Little Vanna, Jean’s youngest daughter, had been brought up by her parents to consider herself as equally the child of themselves and “Mother Wanna” and had shown herself delightfully eager to avail herself of the privilege.

“You’ve gotten only one mummie; I’se two!” was one of the earliest boasts by which she endeavoured to demonstrate her superiority over her sisters. She was a delightful little person, pretty, as were all Jean’s children, with her mother’s dark, cloud-like hair, and her father’s hazel eyes; affectionate, strong-willed, and already, at five years old, amusingly conscious of the powers of a dimpled cheek and a beguiling lisp, to gain for her the ambition of the minute. Jean had faithfully kept her promise of allowing her friend to adopt the small Vanna financially as well as mentally; and if it was a delightful task to purchase her small garments, it was still more thrilling to plan for years ahead. Little Vanna must have an education to fit her for her place in life. Her talents from the beginning should receive the most skilful training; she should be taken abroad to learn languages in the only way in which they can be truly mastered; if her attainments justified she should go on to College; if she preferred a social life, she should enjoy it to the full. Privately Vanna cherished the hope that her fledgling might develop not into a grave student but into a natural, light-hearted girl, whose happiness might atone to her in some wise for her own blighted youth. All that love, and money, and the most careful forethought could do, should be done to secure for the second Vanna an unclouded girlhood.
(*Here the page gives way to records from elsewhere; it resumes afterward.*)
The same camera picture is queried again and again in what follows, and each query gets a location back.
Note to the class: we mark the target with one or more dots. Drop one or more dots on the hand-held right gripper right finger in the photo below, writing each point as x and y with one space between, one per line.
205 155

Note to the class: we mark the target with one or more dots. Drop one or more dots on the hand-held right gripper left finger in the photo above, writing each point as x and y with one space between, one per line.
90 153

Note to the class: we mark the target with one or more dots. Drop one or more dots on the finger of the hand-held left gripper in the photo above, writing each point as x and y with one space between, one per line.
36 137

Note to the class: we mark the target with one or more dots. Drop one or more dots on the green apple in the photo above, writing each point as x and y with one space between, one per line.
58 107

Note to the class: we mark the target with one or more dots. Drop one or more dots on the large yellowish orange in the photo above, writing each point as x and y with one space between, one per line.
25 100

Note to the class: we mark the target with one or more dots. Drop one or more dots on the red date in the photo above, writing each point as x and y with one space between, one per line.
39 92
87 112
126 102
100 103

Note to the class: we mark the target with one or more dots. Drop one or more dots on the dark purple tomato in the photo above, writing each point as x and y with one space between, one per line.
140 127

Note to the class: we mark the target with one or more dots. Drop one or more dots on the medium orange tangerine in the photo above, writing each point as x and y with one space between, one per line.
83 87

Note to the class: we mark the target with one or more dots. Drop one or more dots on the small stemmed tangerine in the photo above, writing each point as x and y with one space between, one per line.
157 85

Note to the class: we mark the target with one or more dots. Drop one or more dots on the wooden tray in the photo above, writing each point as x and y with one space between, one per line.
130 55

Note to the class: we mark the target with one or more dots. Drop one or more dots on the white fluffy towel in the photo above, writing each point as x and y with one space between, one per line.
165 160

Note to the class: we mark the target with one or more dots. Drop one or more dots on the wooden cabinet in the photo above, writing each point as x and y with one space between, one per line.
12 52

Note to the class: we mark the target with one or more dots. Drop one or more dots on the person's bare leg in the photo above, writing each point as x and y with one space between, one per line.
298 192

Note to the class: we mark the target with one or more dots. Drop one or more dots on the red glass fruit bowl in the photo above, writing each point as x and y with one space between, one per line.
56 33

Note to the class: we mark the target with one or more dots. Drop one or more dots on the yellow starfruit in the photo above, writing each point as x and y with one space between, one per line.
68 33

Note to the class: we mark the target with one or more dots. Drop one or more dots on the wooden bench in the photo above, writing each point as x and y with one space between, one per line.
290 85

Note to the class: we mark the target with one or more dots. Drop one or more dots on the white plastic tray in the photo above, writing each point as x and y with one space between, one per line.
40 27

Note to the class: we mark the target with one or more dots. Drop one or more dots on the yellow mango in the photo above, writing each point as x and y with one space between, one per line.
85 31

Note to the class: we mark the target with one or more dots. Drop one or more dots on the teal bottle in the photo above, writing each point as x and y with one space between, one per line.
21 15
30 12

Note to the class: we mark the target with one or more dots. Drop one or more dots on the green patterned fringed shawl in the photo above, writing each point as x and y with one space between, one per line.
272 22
In imagination she pictured her in the various stages of growth; the schoolgirl coming home from school, to be taken for holiday trips abroad; the gayest, least responsible of companions, running short of pocket-money, mislaying her effects, full of wild, impractical plans; later on the débutante, a tall, dim maiden, reviving memories of her lovely mother at the same age, attiring herself in a filmy white gown, peeping with sparkling eyes inside a jeweller’s case, showering sweet kisses as thanks. Later on, the coming of Prince Charming—a Prince Charming who could be welcomed without a pang, for, thank God, there were no dark pages in the history of this second Vanna. Finally a marriage, with its happy bustle of preparation, trousseau buying, and furnishings, the interests of the young home; children of the third generation. The future could not be blank with such an interest as this in prospect!

The church clock at the corner of the street had just struck five as Vanna knocked at the door of Robert Gloucester’s house. It was the children’s hour, when Jean was sure to be found in the den striving to amuse her three little daughters, while each vied with each other in the effort to attract the largest share of attention.